Exercise: Return the material exactly, first line through the line containing "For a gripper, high", and nothing more. Pictures stay out.
———
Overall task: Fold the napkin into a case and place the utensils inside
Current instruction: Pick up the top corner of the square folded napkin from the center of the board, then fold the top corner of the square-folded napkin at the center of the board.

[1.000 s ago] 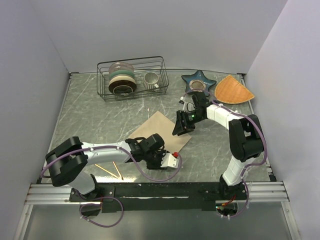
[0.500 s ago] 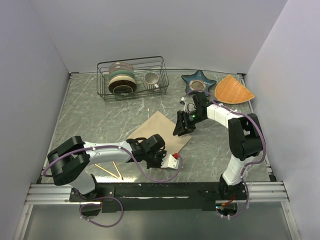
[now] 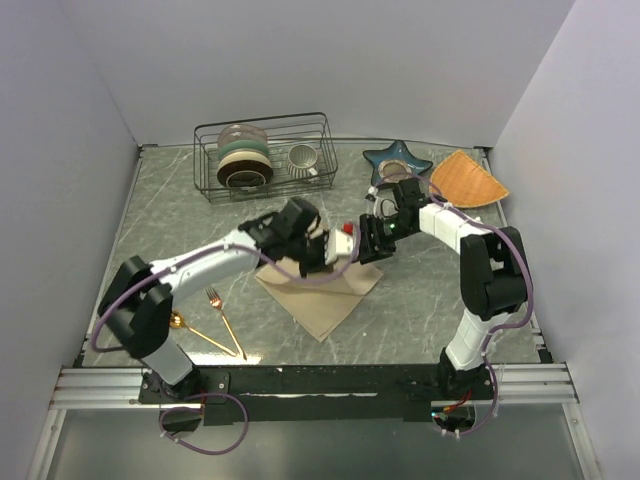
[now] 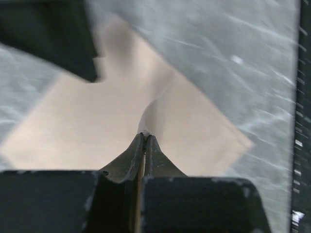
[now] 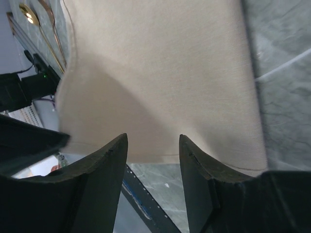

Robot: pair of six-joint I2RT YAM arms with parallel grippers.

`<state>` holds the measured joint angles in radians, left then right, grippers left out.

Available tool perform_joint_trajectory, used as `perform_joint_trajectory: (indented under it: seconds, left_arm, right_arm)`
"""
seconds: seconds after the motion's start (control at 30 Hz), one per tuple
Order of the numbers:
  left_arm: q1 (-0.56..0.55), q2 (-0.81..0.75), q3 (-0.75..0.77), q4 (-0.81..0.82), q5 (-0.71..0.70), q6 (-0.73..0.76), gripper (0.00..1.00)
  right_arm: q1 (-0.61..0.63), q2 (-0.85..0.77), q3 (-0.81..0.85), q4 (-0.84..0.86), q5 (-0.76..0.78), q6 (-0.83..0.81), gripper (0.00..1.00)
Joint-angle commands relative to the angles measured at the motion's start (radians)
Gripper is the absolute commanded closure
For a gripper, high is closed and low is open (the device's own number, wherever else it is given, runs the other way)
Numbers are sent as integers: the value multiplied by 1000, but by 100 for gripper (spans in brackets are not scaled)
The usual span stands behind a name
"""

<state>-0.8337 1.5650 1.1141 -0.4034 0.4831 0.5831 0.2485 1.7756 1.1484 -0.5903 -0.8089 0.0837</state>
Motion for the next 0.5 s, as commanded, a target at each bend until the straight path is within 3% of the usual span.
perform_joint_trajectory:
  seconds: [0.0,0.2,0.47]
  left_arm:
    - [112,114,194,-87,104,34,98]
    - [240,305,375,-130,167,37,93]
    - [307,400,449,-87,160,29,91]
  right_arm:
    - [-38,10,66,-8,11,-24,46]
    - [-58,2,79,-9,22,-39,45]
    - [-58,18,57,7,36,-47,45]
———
Written reply:
Overall task: Fold the napkin into a case and place the utensils inside
Current instruction: Pick up the top corner of the square folded napkin from the center of the board, then fold the top corner of the square-folded napkin at the center of the board.

[1.000 s ago] 
[0.500 s ago] 
[now] 
[now] 
[now] 

Robot: pair of six-joint I2RT YAM arms with parallel grippers.

`<state>` holds the measured joint angles in radians, left then right, grippers left out.

Available tool perform_joint_trajectory, used as `perform_joint_trajectory: (indented under it: seconds, left_arm, right_arm)`
"""
seconds: seconds after the motion's start (control at 30 Hz), one per tuple
Order of the numbers:
  left_arm: q1 (-0.56..0.55), q2 (-0.81..0.75), q3 (-0.75..0.77), q4 (-0.81..0.82), q5 (-0.71..0.70), q6 (-0.73..0.76), gripper (0.00..1.00)
  right_arm: q1 (-0.61..0.63), q2 (-0.85..0.77), q3 (-0.81..0.85), q4 (-0.84..0.86), q5 (-0.76..0.78), q6 (-0.83..0.81), gripper (0.00..1.00)
Joint-angle commands relative to the angles measured at the motion's start (radians)
Gripper is the absolute commanded closure
For a gripper, high is closed and low is open (the device's own number, wherever else it is given, runs the other way)

The output above is complete.